Problem

Link to the LeetCode Problem: https://leetcode.com/problems/two-sum/.

Given an array of integers nums and an integer target, return indices of the two numbers such that they add up to target.

You may assume that each input would have exactly one solution, and you may not use the same element twice.
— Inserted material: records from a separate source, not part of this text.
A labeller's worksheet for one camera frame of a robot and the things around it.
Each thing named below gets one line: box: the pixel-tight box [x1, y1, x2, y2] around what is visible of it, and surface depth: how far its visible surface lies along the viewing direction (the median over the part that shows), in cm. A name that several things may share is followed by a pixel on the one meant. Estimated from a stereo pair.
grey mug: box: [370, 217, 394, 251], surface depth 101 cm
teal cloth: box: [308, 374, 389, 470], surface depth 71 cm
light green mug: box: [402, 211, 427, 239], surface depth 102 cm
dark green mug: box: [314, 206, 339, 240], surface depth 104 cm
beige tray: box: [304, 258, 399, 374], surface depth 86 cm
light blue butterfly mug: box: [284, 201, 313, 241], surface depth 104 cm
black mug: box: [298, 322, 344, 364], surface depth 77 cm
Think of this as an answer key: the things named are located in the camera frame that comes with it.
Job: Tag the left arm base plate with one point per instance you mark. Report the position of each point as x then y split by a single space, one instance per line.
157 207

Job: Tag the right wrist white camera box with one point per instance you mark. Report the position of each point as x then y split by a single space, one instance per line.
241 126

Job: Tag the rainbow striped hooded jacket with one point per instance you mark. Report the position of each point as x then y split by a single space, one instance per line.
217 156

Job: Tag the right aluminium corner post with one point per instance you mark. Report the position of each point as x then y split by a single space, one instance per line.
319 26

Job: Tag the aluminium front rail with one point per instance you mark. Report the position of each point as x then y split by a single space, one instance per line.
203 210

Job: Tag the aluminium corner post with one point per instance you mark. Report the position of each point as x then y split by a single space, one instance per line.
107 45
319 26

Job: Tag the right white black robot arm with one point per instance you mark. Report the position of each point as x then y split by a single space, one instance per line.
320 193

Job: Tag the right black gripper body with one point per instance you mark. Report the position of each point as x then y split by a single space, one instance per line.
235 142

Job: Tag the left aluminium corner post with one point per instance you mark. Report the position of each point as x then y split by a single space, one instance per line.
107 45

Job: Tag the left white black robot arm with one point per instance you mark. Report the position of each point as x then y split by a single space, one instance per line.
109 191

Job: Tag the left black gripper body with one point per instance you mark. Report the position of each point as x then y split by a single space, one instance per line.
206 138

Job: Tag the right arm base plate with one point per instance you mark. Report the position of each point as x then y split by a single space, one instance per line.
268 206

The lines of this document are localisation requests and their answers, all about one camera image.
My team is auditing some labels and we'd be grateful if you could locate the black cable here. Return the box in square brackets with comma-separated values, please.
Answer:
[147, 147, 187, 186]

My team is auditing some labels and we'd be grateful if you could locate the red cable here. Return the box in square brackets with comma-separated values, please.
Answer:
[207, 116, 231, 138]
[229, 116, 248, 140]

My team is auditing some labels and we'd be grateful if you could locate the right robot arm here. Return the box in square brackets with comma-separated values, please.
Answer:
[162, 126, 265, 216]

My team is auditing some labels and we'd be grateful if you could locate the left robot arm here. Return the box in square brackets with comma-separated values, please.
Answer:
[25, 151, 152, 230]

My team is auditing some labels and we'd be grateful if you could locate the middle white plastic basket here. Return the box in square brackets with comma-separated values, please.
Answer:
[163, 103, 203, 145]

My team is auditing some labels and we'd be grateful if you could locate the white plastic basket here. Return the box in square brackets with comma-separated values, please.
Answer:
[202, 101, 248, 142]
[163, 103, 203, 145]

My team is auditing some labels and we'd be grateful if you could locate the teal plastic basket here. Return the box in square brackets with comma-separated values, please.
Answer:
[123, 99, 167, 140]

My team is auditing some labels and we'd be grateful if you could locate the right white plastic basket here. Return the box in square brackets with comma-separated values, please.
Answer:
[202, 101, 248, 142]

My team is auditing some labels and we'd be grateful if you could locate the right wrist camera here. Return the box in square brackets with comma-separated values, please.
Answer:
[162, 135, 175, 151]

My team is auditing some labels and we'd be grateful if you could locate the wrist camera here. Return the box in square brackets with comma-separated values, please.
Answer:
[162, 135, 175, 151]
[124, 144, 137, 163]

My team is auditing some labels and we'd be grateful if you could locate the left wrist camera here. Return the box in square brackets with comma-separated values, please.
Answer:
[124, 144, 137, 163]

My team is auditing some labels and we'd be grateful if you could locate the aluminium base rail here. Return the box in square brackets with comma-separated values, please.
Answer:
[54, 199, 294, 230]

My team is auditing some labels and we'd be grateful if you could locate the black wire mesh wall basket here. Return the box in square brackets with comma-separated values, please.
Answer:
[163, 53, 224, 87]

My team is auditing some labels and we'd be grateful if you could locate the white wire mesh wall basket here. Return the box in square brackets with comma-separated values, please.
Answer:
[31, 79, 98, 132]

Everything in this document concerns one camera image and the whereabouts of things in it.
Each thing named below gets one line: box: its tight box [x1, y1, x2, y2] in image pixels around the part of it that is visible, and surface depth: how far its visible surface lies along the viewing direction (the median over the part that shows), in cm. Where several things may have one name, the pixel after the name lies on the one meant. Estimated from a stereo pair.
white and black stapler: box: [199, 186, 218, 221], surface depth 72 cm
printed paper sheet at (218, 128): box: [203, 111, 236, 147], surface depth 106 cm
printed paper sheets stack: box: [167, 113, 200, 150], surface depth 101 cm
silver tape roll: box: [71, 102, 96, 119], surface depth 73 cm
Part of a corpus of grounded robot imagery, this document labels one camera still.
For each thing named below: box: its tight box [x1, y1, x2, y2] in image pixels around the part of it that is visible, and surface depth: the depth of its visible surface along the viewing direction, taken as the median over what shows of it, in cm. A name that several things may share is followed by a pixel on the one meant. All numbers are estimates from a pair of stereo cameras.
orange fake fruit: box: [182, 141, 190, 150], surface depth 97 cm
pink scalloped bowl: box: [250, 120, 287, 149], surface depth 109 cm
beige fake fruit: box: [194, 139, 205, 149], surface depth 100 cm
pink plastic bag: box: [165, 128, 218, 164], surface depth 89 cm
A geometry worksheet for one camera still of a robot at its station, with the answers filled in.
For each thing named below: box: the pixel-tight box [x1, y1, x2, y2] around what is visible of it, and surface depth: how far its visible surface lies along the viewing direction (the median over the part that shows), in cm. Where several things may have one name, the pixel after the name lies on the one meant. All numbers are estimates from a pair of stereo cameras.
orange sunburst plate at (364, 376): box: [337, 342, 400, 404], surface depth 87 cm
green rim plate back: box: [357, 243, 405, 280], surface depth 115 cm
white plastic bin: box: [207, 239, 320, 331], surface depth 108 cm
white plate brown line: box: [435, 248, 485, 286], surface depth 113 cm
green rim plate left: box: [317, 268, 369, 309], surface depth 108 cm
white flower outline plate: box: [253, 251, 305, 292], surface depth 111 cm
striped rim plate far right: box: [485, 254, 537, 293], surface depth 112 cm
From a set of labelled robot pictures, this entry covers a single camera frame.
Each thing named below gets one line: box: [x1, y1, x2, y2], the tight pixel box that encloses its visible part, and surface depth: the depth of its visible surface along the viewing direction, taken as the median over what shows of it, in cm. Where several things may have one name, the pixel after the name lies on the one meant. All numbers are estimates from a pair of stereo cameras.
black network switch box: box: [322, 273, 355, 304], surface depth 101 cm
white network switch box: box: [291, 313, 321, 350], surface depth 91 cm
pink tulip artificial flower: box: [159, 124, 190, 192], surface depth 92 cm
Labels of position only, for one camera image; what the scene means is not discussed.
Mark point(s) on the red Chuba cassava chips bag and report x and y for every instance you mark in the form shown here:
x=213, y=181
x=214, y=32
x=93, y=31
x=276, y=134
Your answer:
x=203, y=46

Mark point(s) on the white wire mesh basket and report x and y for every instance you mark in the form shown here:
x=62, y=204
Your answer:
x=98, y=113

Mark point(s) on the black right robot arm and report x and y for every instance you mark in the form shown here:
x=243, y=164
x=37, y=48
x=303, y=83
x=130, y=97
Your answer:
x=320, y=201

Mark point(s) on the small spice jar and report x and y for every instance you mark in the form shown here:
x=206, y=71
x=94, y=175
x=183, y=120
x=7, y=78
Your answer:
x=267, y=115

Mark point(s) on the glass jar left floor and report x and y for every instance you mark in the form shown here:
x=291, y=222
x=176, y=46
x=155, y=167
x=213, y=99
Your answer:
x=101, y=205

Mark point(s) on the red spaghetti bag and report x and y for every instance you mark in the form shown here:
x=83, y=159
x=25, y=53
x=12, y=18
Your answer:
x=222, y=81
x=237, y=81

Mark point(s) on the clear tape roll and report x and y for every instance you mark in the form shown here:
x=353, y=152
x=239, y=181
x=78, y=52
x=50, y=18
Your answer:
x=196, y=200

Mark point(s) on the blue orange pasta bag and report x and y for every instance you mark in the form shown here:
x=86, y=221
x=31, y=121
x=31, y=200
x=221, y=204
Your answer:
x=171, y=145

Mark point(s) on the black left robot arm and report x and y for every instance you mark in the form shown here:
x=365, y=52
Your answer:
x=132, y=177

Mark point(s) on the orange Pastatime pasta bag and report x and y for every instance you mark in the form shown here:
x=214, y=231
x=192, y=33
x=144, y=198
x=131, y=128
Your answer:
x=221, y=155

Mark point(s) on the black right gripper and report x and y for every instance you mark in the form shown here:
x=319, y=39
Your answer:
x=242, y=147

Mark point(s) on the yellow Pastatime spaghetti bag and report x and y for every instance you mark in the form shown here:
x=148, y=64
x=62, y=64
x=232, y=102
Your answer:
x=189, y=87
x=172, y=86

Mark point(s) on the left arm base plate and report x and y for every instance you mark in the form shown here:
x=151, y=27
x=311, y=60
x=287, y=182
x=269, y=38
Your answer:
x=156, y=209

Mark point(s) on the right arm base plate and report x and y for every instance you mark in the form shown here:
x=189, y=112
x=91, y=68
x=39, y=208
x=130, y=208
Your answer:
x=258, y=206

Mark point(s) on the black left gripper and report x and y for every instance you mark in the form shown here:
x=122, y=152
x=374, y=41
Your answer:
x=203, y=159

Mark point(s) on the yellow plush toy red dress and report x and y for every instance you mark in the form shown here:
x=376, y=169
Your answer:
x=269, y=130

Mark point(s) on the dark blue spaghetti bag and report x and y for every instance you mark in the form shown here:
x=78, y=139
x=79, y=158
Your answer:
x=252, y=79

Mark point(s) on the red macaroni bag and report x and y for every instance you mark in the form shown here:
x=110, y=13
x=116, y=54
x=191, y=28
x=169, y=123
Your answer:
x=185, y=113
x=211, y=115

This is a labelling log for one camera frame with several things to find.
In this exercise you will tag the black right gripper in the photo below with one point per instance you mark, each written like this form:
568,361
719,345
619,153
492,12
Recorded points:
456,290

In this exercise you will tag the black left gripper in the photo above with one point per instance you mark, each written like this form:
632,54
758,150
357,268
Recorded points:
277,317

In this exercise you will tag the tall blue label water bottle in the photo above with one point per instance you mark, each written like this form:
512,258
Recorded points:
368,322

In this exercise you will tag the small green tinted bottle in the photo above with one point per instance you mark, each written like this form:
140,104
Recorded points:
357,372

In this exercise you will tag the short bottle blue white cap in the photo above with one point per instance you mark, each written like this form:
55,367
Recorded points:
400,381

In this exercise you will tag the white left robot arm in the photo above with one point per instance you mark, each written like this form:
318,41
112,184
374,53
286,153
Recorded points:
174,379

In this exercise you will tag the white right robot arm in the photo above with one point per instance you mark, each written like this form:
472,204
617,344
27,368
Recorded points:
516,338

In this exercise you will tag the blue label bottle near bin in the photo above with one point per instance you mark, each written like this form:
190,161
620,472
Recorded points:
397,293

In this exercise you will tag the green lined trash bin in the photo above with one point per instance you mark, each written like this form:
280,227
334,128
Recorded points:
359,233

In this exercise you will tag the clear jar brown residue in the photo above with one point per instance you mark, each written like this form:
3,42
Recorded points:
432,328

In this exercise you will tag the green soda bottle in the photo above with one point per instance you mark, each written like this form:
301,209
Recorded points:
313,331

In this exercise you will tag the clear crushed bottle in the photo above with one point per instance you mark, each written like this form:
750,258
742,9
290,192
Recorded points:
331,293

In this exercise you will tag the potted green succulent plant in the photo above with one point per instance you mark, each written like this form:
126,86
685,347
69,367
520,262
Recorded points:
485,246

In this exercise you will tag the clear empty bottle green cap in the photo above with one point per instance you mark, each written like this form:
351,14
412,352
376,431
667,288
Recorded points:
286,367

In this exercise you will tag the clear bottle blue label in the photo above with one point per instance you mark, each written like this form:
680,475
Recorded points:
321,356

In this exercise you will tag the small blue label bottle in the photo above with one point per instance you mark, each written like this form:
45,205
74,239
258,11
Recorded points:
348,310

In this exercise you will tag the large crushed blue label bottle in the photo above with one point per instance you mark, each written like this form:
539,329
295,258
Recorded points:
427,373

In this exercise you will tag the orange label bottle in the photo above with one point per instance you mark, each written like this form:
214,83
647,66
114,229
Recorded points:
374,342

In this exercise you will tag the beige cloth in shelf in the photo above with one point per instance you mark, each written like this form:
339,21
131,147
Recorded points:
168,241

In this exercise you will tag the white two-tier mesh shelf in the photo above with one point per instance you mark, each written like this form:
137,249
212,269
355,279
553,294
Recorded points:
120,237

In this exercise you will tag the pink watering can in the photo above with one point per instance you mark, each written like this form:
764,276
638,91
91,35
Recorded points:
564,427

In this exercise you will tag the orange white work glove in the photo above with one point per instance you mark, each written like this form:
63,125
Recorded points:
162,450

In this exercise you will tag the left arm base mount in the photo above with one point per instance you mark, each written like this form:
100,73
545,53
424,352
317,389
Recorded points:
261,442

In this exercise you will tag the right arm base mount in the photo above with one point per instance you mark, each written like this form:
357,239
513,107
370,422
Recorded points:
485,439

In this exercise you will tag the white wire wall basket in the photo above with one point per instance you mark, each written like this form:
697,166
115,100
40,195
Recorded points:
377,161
You can return the answer in any order.

Example 1:

Input: nums = [2,7,11,15], target = 9
Output: [0,1]
Explanation: Because nums[0] + nums[1] == 9, we return [0, 1].

Example 2:

Input: nums = [3,2,4], target = 6
Output: [1,2]

Example 3:

Input: nums = [3,3], target = 6
Output: [0,1]

Constraints:

• 2 <= nums.length <= 10^4

• -10^9 <= nums[i] <= 10^9

• -10^9 <= target <= 10^9

• Only one valid answer exists.

---

Solution

For every number (say x) in nums, we want to be able to tell if there is another number in the list so that they add up to target. In other words, we want to tell if target - x is also in the list. And if so, we also want to know its index. Therefore, we will use a dict to store the index of every number we've already checked mapped to the number itself. This will make it easy to check if a certain number is already in the dict.

So, we iterate through the numbers and do two things:

• check whether target - x is already in the dict and if it is, then we've found our two numbers, else

• insert the current number (x) with its index to the dict.

def twoSum(self, nums: List[int], target: int) -> List[int]:
    indices = {}

    for i, x in enumerate(nums):
        if target - x in indices:
            return [i, indices[target-x]]

        indices[x] = i

Space complexity

We use a dict to store every value of nums, which takes 𝒪(n) space where we define that n = nums.length.

Time complexity

We iterate at most n times and perform a lookup and an insert every time, both being in the 𝒪(1) complexity. That is 𝒪(n) * 𝒪(1) or simply 𝒪(n).